_Problem description_: Find how many lines in the entries below carry the word "each" and answer with only that figure.

_Data shown_:
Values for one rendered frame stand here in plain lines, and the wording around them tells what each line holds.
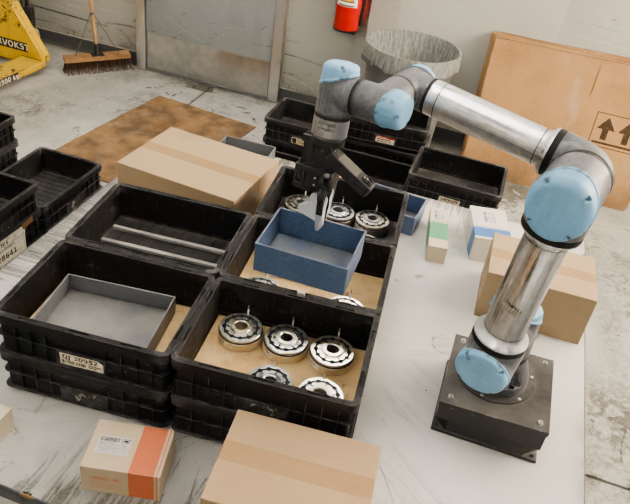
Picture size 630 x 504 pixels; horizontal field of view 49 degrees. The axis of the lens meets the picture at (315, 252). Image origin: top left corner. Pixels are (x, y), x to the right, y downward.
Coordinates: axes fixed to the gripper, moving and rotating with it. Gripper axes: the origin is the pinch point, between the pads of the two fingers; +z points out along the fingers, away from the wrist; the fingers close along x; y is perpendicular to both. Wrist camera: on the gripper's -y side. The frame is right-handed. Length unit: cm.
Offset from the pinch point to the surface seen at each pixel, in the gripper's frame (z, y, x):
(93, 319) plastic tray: 32, 45, 18
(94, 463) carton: 42, 25, 47
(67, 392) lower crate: 43, 43, 31
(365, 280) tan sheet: 25.9, -7.8, -28.6
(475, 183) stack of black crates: 41, -24, -172
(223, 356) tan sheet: 31.8, 13.1, 14.6
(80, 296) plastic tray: 31, 52, 12

_Solved problem_: 2